Disclaimer: Osomatsu-san bukan punya Author tapi milik Akatsuka Fujio. Cerita ini dibuat bertujuan untuk mengibur pembaca begitu pula memuaskan author dalam menyalurkan imajinasi liar penulis muwehehehe.
warning:Shounen-ai / boys-love / humu, Incest, OOC, Typo (kemungkinan ada banyak), Absurd, dan mungkin saja banyak yang gak sesuai dengan EYD yang baik.
.
.
Ketika sang Surya telah meninggalkan singgasananya kini langit tergantikan oleh sang penguasa malam. Jam sudah menunjukan pukul 10 malam para matsu sudah pergi menjelajah ke dunia mimpi. Namun diantara ke empatnya ada satu sosok yang belum hadir, si kembar ke dua penyandang warna biru masih belum tersemat di antara Ichimatsu dan Todomatsu. Tempat itu kosong tanda bahwa penguni kasur diantara kedua kembar itu masih belum pulang. Yang satu lagi? Yah kita bisa menemuinya di ruang tengah.
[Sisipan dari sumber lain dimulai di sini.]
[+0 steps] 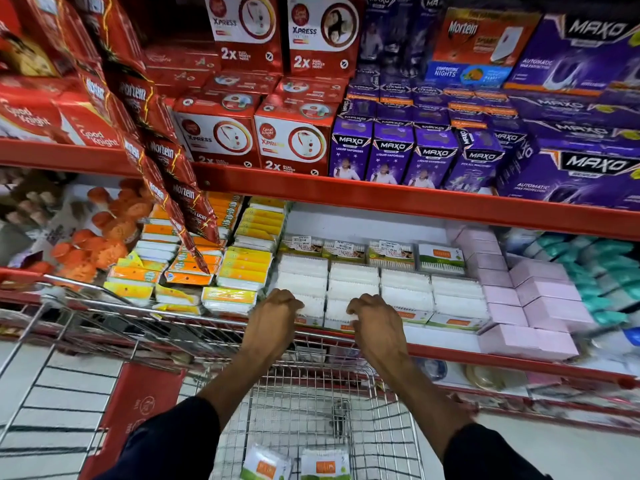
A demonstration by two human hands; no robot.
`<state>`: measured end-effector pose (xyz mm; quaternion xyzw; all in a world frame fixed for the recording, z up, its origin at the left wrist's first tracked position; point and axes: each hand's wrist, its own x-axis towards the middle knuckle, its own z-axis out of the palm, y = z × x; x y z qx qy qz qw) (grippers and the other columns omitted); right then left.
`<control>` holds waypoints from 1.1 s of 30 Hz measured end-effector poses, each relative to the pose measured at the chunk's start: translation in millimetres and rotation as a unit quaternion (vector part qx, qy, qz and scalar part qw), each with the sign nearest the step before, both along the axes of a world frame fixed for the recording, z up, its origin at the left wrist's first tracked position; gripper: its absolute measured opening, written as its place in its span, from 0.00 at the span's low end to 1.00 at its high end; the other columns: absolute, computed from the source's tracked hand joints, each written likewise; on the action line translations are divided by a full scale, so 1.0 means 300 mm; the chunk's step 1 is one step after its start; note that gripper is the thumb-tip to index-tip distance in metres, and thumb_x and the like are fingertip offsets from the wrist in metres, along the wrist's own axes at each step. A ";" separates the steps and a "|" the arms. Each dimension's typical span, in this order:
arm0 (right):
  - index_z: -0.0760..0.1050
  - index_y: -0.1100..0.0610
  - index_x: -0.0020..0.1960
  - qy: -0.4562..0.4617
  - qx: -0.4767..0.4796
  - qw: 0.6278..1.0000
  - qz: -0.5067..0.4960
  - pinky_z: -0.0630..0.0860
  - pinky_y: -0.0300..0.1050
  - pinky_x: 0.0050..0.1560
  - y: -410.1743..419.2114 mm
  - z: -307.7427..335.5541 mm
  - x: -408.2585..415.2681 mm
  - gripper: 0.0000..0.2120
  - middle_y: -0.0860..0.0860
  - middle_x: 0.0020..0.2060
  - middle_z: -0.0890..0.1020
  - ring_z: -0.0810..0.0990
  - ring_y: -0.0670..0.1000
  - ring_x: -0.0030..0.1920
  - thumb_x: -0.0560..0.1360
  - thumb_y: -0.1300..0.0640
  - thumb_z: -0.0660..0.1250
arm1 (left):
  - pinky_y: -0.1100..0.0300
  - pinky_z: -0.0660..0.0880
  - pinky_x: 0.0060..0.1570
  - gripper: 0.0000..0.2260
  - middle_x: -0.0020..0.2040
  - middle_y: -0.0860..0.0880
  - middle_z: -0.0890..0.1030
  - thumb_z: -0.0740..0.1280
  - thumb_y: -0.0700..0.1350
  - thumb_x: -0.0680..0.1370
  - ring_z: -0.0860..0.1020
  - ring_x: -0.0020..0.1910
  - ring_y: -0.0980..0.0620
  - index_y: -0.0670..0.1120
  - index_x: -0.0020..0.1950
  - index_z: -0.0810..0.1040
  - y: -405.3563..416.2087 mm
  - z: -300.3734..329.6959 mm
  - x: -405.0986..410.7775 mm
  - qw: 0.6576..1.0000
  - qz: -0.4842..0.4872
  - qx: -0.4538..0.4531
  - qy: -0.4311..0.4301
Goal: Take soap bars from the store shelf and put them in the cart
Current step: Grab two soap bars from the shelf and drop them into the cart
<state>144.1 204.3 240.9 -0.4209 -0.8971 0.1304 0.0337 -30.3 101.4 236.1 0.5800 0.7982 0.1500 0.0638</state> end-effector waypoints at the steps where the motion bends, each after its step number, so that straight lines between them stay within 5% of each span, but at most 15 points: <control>1: 0.79 0.52 0.61 -0.001 0.001 1.000 -0.001 0.77 0.46 0.60 0.001 -0.002 -0.001 0.19 0.48 0.57 0.82 0.77 0.50 0.60 0.74 0.69 0.66 | 0.50 0.83 0.54 0.18 0.56 0.48 0.84 0.68 0.30 0.75 0.80 0.58 0.48 0.47 0.60 0.83 0.001 -0.004 -0.001 1.000 0.000 0.002 0.002; 12: 0.79 0.52 0.60 0.008 0.015 1.000 -0.012 0.78 0.46 0.59 0.002 -0.024 -0.001 0.18 0.48 0.57 0.83 0.77 0.50 0.59 0.74 0.68 0.67 | 0.48 0.84 0.53 0.18 0.54 0.47 0.85 0.70 0.29 0.73 0.81 0.56 0.46 0.46 0.58 0.84 0.006 -0.042 -0.007 1.000 0.000 0.002 0.006; 16: 0.78 0.52 0.62 0.026 0.018 1.000 -0.004 0.77 0.49 0.61 -0.014 -0.038 0.008 0.18 0.49 0.57 0.82 0.77 0.52 0.59 0.74 0.66 0.68 | 0.42 0.78 0.61 0.18 0.60 0.45 0.83 0.70 0.32 0.74 0.78 0.62 0.44 0.45 0.62 0.81 -0.007 -0.057 -0.006 1.000 -0.013 -0.006 0.026; 20: 0.74 0.54 0.67 0.076 0.092 0.992 0.030 0.71 0.54 0.72 -0.073 -0.086 0.053 0.24 0.52 0.65 0.78 0.75 0.55 0.67 0.73 0.63 0.70 | 0.34 0.66 0.71 0.23 0.74 0.43 0.72 0.71 0.43 0.76 0.68 0.74 0.40 0.48 0.71 0.73 -0.080 -0.106 0.021 0.997 -0.021 0.036 0.059; 25: 0.55 0.51 0.79 0.030 0.080 0.993 0.076 0.50 0.59 0.79 -0.202 -0.201 0.119 0.31 0.52 0.80 0.56 0.50 0.54 0.81 0.78 0.54 0.60 | 0.33 0.45 0.76 0.32 0.83 0.44 0.46 0.58 0.58 0.81 0.44 0.81 0.40 0.54 0.81 0.47 -0.245 -0.247 0.066 0.997 -0.034 -0.001 0.070; 33: 0.55 0.52 0.79 -0.089 -0.045 0.988 0.122 0.51 0.67 0.78 -0.419 -0.461 0.194 0.36 0.55 0.80 0.54 0.52 0.60 0.80 0.75 0.55 0.65 | 0.30 0.46 0.75 0.32 0.81 0.40 0.49 0.60 0.57 0.80 0.47 0.79 0.32 0.50 0.81 0.52 -0.501 -0.516 0.131 0.986 -0.050 -0.156 0.005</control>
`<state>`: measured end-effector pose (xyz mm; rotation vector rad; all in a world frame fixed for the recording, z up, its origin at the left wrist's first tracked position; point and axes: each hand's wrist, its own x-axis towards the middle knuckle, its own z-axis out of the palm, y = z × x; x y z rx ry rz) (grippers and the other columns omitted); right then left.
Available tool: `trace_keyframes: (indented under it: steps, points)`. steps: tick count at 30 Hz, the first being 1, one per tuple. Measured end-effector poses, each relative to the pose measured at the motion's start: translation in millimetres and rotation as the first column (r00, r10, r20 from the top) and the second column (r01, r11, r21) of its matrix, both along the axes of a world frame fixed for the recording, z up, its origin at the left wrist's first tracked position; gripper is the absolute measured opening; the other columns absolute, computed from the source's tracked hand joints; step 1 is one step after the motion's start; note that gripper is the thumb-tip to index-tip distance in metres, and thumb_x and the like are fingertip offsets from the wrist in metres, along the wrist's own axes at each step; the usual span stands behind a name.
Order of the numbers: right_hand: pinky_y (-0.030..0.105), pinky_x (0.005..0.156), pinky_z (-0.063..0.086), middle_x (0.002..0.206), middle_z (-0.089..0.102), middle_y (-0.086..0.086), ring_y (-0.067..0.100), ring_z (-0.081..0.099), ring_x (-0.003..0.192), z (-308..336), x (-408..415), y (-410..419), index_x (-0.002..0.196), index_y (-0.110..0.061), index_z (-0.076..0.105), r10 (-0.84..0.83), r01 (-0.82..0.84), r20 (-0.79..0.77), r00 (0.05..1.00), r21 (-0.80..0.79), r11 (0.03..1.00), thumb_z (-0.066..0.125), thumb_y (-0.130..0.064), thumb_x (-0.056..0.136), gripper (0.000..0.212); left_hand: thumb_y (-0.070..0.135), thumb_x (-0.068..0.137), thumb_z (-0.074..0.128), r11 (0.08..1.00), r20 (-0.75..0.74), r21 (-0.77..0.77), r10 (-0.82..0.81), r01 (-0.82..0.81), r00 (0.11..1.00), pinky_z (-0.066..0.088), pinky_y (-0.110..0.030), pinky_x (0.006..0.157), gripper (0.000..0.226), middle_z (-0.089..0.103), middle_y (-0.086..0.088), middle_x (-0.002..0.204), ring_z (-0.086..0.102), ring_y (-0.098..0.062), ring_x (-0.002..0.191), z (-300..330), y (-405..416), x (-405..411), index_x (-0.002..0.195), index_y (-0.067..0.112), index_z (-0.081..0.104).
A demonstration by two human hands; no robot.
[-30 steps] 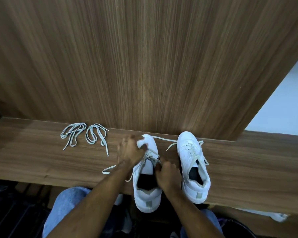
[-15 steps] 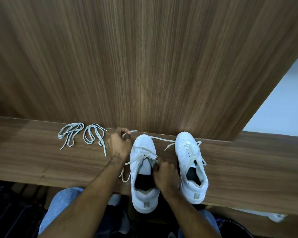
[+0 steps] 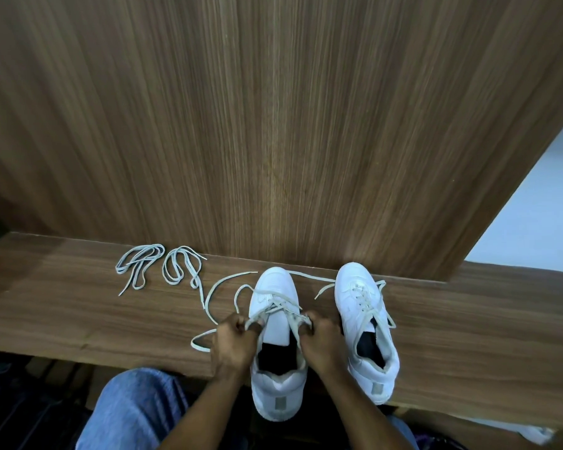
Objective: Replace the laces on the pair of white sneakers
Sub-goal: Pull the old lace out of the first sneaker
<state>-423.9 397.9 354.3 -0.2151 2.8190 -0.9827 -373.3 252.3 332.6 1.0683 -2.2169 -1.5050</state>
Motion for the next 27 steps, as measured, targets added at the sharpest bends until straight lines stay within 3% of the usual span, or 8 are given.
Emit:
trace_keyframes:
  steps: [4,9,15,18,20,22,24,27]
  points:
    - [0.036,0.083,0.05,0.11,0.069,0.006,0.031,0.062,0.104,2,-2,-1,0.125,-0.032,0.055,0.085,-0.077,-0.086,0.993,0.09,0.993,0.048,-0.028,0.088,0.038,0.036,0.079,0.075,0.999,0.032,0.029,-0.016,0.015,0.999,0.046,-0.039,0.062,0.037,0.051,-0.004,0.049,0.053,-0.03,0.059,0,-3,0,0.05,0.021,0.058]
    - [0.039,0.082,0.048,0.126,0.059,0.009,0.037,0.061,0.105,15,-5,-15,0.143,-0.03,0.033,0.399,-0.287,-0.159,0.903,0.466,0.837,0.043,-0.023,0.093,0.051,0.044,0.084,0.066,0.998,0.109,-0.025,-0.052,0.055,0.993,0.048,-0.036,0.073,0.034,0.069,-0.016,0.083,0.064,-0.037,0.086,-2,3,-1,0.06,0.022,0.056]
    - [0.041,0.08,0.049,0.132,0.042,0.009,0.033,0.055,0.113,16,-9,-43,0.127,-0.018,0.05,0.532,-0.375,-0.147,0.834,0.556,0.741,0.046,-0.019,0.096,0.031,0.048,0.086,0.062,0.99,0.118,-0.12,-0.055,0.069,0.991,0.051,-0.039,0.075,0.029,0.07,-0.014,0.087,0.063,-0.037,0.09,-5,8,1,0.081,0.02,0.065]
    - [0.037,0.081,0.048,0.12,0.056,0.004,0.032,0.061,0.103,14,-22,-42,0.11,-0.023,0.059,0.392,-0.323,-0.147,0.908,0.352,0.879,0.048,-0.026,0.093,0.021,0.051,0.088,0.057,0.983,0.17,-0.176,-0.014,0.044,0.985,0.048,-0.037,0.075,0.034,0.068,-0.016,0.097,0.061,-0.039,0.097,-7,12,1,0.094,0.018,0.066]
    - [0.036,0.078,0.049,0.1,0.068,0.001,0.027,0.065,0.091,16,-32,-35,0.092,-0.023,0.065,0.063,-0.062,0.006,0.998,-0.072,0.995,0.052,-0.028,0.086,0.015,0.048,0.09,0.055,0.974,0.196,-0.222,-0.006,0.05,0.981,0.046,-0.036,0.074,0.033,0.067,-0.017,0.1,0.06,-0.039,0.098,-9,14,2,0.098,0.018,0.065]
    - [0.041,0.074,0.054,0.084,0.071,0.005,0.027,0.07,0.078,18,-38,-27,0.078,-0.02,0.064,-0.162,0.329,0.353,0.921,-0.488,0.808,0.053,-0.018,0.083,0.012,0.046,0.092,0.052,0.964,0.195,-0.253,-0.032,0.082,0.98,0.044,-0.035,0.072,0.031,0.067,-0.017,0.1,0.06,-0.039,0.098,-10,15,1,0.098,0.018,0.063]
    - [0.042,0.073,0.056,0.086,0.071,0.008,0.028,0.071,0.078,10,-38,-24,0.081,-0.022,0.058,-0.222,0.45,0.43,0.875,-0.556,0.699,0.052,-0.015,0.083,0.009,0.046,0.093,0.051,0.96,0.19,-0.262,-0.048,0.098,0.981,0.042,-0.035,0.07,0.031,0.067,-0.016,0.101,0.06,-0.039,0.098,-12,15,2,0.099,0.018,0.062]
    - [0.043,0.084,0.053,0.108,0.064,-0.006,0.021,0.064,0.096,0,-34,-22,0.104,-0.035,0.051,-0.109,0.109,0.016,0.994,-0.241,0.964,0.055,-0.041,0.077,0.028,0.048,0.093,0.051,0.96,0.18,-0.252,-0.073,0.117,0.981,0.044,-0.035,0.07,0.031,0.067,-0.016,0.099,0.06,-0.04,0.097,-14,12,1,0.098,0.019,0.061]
Osomatsu pada saat itu sedang minum bir di ruang tengah tanpa menyalakan TV ketika ia mendengar pintu shoji rumahnya bergeser. Rasa perhatiannya teralih, ia meletakan bir yang sudah kosong setengah sebelum beranjak mendekati sumber suara yang tanpa ia tebak sekalipun sudah jelas siapa yang datang.
Karamatsu menoleh merasa kehadiran orang lain dan sedikit kaget melihat osomatsu yang datang menghampirinya.
"O.. Osomatsu? "
Osomatsu yang dipanggil diam saja menatap penampilan si adik keduanya yang sedikit kacau dalam tanda kutip tentu saja. Bola matanya bergulir dari kaos putihnya yang lecek dan kotor lalu ke lengan hingga ke wajahnya yang penuh dengan lebam biru. Luka robek di bagian mulut juga tak luput dari penglihatannya.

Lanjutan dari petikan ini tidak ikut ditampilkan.